Friends were doubtful. “You’re planning to walk up to 11 miles a day?” they asked. “Are you sure?” As my wife Clare and I set off for the Yorkshire Dales, we took their point (they know our limits) but referred them to that guru of good sense, JB Priestley. In English Journey, his wise, compassionate Thirties account of the state of the nation, he recalls the “mighty pedestrians” of his Bradford boyhood. “Everybody went enormous walks,” he writes. “I have known men who thought nothing of tramping between thirty and forty miles every Sunday.”
Halfway through his journey, Priestley had returned to Yorkshire for a battalion reunion and joined his old pals for a ramble up Wharfedale, from Ilkley to the village of Kettlewell. They weren’t to know, but their route would become more or less the first stretch of the Dales Way, the 80-mile long-distance footpath that links two National Parks: the Yorkshire Dales and the Lake District.
It was created after the 1968 Countryside Act – 50 years ago this year – paved the way, so to speak, for more public access. So, eager for that access, and with good weather forecast, we decided to explore the Way over a few early autumn days.

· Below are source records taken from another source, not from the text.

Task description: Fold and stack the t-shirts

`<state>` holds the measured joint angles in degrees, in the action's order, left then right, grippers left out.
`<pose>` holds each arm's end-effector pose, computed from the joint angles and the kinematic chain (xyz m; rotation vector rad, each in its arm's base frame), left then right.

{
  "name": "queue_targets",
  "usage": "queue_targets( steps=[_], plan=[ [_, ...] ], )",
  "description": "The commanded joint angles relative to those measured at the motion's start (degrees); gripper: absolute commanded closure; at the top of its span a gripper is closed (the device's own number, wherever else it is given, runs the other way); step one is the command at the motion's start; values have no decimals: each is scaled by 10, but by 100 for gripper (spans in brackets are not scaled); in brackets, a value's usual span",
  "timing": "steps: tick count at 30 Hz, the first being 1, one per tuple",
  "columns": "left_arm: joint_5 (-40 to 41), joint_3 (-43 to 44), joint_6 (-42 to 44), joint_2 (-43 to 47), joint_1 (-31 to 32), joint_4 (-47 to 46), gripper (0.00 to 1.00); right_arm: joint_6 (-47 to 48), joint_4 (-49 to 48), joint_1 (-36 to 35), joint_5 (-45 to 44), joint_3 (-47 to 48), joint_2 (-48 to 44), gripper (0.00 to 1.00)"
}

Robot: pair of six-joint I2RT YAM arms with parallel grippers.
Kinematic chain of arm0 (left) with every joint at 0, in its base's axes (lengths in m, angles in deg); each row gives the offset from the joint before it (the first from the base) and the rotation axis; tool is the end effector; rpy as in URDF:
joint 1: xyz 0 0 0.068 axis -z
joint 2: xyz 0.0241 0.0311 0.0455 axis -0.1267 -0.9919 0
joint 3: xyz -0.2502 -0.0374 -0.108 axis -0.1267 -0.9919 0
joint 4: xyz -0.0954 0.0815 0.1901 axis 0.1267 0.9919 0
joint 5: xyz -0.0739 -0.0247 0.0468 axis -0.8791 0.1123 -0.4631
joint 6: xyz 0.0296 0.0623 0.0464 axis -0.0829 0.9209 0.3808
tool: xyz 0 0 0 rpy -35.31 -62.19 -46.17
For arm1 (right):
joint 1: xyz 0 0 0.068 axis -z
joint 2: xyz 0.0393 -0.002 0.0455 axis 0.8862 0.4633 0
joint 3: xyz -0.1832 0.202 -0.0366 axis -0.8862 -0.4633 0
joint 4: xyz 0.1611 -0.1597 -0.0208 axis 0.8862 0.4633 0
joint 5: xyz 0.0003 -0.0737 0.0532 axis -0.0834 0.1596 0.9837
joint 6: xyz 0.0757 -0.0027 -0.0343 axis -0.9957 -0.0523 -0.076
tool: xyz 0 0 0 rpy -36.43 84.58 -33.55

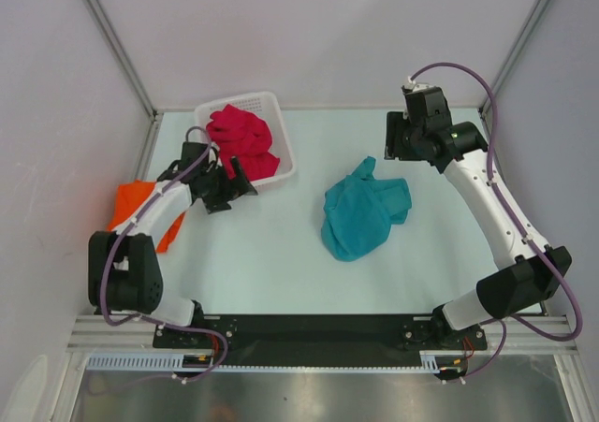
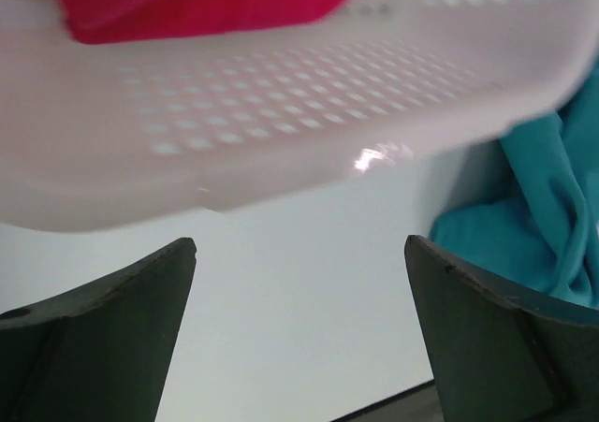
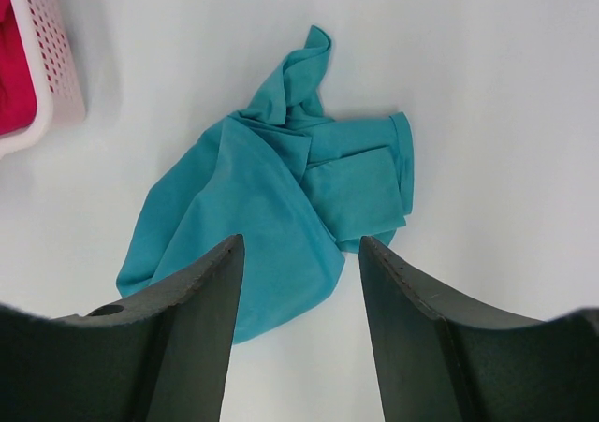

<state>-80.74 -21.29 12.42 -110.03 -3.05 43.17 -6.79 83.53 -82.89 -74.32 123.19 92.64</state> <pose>0.2901 -0.0417 0.2122 -0.4878 2.5691 -0.5865 0.2847 0.0939 0.3722 -0.0689 2.3040 0.1122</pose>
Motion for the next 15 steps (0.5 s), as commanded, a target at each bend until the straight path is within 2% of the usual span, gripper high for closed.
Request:
queue_targets(
  steps=[1, 3, 8, 11, 15],
  plan=[
    [-68, 20, 39, 80, 72, 8, 0, 9, -4, 2, 11, -4, -18, 43],
    [-89, 26, 54, 91, 109, 21, 0, 7, -7, 3, 15, -5, -15, 43],
    [-159, 37, 63, 87, 139, 20, 0, 2, -12, 3, 25, -7, -12, 44],
    [-190, 56, 75, 59, 173, -2, 0, 0, -14, 1, 26, -6, -12, 44],
    [-208, 118, 124, -11, 250, -3, 0, 1, -9, 0, 23, -3, -13, 44]
  ],
)
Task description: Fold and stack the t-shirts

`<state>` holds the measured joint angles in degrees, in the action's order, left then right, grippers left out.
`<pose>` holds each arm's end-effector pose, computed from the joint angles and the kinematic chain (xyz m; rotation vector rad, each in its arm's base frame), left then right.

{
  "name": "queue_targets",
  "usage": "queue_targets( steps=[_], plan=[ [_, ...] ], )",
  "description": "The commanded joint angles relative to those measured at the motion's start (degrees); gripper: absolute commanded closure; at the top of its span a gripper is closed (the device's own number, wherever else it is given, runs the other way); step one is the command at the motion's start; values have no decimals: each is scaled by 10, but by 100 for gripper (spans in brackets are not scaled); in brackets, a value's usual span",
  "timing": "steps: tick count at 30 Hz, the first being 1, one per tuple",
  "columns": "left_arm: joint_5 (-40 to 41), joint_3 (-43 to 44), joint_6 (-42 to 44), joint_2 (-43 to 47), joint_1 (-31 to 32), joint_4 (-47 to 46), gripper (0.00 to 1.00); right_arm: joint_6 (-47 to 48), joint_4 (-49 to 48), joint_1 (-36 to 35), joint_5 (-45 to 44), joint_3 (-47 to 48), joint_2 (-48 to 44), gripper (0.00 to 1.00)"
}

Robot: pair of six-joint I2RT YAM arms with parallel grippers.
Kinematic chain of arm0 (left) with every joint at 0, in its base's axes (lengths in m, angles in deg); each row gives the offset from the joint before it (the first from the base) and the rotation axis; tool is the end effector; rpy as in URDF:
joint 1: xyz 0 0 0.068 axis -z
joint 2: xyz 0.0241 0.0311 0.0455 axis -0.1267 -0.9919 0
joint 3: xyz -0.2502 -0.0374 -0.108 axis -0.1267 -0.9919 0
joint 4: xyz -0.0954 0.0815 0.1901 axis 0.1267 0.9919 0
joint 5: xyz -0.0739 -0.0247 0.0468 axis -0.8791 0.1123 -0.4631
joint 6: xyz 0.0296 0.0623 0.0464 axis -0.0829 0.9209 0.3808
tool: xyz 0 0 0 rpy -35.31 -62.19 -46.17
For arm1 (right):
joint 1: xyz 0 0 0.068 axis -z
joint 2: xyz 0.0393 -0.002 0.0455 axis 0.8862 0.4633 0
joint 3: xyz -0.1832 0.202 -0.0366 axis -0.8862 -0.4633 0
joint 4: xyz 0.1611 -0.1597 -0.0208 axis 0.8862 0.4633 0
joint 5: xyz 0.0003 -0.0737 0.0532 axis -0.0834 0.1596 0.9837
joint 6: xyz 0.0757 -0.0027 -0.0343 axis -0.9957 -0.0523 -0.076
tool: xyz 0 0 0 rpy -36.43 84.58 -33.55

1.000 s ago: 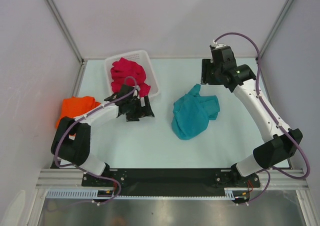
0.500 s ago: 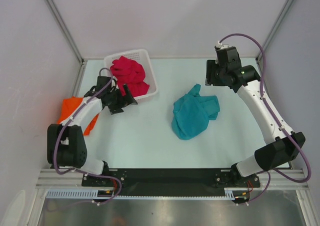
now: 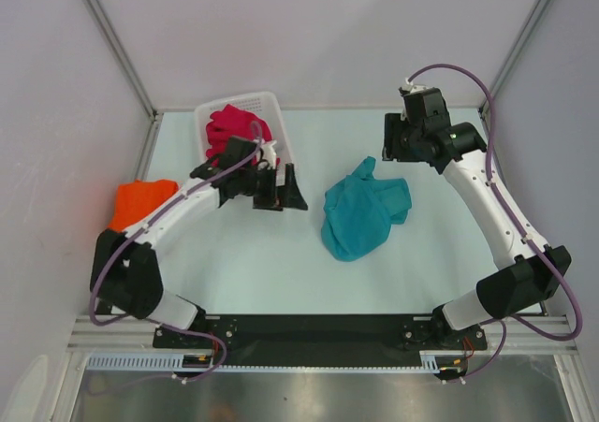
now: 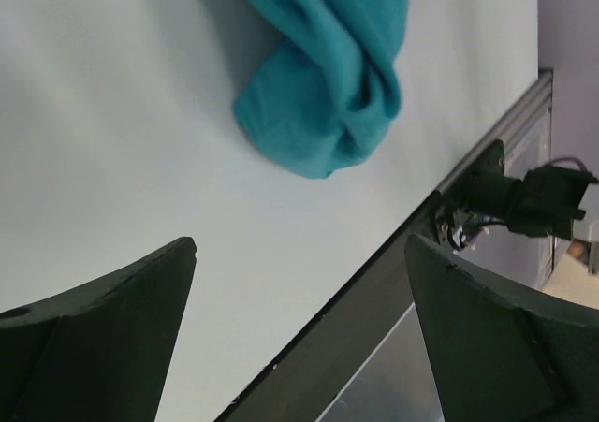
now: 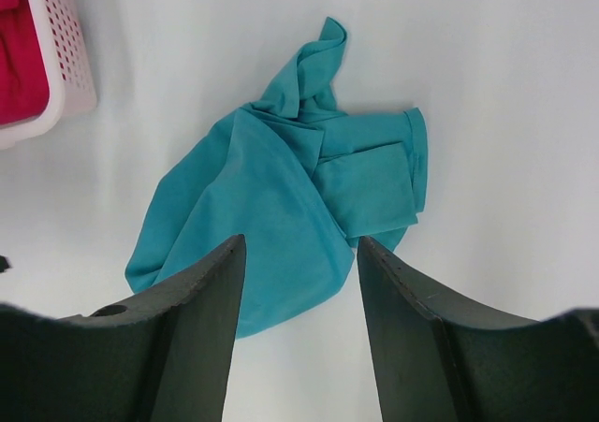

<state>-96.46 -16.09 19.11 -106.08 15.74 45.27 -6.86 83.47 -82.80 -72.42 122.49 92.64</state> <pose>0.2499 -0.1479 0.2613 0.2447 2.5263 -1.0290 0.2842 0.0958 0.3684 -0.0841 2.3207 0.1455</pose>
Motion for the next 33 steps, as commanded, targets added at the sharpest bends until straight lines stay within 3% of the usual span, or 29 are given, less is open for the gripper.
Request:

As novice long-distance walkers, we aimed to cover just 24 miles. We were being realistic. We live on the edge of the Peak District and walk there regularly. But they’re essentially weekend strolls – six or seven miles and a doze afterwards – not the heavy-duty, heads-down route marches of the truly dedicated rambler.
We are not people of Lycra; Gore-Tex means nothing to us. We don’t do pull-on cagoules or zip-off trousers or designer rucksacks. We’re fair-weather walkers. One drop of rain and we call the whole thing off. Seasoned walkers say there’s no such thing as unsuitable weather, only unsuitable clothing. Nonsense. There’s plenty of unsuitable weather.
These seasoned walkers will often tackle the full Dales walk from Ilkley to Bowness-on-Windermere in less than a week. It’s considered one of the gentler long-distance trails, much of it on riverside paths, but with steeper, more demanding central sections in remote, high landscapes.
We were doing our taster walk over three days, with overnight stops. Our luggage would be picked up from our hotel every morning by the impressively efficient Sherpa Van company and driven ahead to the next hotel. We took a small library of Ordnance Survey maps, two guidebooks, and English Journey for inspiration.
“There is no better country in England,” Priestley says of the Dales in prose that should make Welcome to Yorkshire whoop with joy. “There is everything a man could possibly want in these dales, from trout streams to high wild moorland walks, from deep woods to upland miles of heather and ling.”
No wonder, as he says, that it all appealed so much to the city-dwellers of his youth: “However small and dark your office or warehouse was, somewhere inside your head the high moors were glowing, the curlews were crying, and there blew a wind as salt as if it came straight from the middle of the Atlantic.”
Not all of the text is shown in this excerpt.